This eager delight of pursuing study, this impatience of interruption, and this exultation in progress, are alike finely described by MILTON in a letter to his friend Diodati.
“Such is the character of my mind, that no delay, none of the ordinary cessations for rest or otherwise, I had nearly said care or thinking of the very subject, can hold me back from being hurried on to the destined point, and from completing the great circuit, as it were, of the study in which I am engaged.”

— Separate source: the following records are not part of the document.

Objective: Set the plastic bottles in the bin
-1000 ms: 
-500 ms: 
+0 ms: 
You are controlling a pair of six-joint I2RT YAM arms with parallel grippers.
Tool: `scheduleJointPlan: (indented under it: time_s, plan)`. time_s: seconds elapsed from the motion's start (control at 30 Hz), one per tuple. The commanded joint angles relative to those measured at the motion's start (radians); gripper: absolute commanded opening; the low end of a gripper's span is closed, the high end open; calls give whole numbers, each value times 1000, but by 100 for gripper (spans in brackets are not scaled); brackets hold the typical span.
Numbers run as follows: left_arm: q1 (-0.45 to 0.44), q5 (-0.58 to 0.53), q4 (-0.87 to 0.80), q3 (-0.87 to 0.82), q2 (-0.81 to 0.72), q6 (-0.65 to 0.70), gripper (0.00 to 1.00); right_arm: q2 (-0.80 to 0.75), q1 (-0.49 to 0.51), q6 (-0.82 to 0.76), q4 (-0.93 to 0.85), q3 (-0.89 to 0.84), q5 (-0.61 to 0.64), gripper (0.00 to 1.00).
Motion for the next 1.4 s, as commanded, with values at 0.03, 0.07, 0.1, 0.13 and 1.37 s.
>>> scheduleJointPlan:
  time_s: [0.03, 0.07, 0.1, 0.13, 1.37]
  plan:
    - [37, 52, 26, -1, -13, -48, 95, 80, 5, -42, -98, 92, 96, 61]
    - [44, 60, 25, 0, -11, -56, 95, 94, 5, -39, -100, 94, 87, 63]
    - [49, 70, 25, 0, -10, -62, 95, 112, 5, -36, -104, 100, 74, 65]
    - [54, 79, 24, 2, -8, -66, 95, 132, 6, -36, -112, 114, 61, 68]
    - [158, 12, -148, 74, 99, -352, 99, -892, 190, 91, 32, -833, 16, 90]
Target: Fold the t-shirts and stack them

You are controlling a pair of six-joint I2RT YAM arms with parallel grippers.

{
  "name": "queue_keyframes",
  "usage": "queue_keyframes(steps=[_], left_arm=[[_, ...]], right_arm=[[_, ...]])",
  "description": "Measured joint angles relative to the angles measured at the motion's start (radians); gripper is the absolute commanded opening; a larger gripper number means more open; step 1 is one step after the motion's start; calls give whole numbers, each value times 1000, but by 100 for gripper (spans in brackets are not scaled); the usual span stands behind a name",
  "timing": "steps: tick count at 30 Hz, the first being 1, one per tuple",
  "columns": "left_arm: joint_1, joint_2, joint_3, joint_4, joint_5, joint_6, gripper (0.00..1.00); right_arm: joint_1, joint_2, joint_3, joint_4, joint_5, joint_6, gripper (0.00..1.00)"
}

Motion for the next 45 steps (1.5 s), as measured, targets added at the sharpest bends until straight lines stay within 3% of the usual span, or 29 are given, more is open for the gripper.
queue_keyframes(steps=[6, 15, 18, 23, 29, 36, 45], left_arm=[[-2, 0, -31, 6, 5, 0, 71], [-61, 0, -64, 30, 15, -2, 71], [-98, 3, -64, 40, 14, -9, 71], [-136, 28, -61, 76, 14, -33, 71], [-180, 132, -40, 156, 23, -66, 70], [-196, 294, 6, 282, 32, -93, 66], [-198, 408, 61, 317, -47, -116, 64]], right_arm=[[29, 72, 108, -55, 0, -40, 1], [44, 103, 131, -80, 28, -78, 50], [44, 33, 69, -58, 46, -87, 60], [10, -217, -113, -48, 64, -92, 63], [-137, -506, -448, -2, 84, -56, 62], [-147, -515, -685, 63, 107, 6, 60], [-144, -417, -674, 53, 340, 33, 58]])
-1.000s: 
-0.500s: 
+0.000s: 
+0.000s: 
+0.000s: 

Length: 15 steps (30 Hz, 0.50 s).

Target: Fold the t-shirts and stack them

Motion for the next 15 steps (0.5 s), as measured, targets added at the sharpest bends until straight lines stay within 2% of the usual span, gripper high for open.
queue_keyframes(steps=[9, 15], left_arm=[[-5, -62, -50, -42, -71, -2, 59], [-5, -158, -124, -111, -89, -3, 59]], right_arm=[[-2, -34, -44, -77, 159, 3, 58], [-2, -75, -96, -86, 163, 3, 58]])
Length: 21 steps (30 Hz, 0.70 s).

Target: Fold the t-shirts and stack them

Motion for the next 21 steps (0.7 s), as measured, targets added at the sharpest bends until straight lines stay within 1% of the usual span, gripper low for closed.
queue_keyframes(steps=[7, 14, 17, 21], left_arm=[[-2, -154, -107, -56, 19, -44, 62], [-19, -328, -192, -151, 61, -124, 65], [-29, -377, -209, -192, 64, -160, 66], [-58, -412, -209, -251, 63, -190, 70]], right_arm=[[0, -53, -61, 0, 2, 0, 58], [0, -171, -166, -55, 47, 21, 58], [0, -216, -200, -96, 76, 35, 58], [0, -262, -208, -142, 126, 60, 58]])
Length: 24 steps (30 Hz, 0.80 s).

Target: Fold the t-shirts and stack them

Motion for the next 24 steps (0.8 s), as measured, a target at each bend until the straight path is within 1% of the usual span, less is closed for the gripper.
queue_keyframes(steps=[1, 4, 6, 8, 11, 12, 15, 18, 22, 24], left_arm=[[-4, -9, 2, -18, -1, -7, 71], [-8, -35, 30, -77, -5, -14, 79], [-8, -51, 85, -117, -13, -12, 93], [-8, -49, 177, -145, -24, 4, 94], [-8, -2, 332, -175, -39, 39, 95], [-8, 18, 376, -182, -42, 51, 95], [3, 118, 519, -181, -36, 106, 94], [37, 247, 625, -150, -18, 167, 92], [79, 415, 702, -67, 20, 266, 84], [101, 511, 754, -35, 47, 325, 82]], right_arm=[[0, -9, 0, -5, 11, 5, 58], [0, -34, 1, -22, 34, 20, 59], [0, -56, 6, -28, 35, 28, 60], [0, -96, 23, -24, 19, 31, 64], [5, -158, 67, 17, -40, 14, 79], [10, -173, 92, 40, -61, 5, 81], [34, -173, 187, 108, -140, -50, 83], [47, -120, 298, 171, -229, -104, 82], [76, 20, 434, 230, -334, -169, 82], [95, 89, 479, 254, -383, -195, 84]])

Such is the picture of genius viewed in the stillness of MEDITATION; but there is yet a more excited state, when, as if consciousness were mixing with its reveries, in the allusion of a scene, of a person, of a passion, the emotions of the soul affect even the organs of sense. This excitement is experienced when the poet in the excellence of invention, and the philosopher in the force of intellect, alike share in the hours of inspiration and the ENTHUSIASM of genius.
CHAPTER XII.
The enthusiasm of genius.—A state of mind resembling a waking dream distinct from reverie.—The ideal presence distinguished from the real presence.—The senses are really affected in the ideal world, proved by a variety of instances.—Of the rapture or sensation of deep study in art, in science, and literature.—Of perturbed feelings in delirium.—In extreme endurance of attention.—And in visionary illusions.—Enthusiasts in literature and art—of their self-immolations.
We left the man of genius in the stillness of meditation. We have now to pursue his history through that more excited state which occurs in the most active operations of genius, and which the term reverie inadequately indicates. Metaphysical distinctions but ill describe it, and popular language affords no terms for those faculties and feelings which escape the observation of the multitude not affected by the phenomenon.
The illusion produced by a drama on persons of great sensibility, when all the senses are awakened by a mixture of reality with imagination, is the effect experienced by men of genius in their own vivified ideal world. Real emotions are raised by fiction. In a scene, apparently passing in their presence, where the whole train of circumstances succeeds in all the continuity of nature, and where a sort of real existences appear to rise up before them, they themselves become spectators or actors. Their sympathies are excited, and the exterior organs of sense are visibly affected—they even break out into speech, and often accompany their speech with gestures.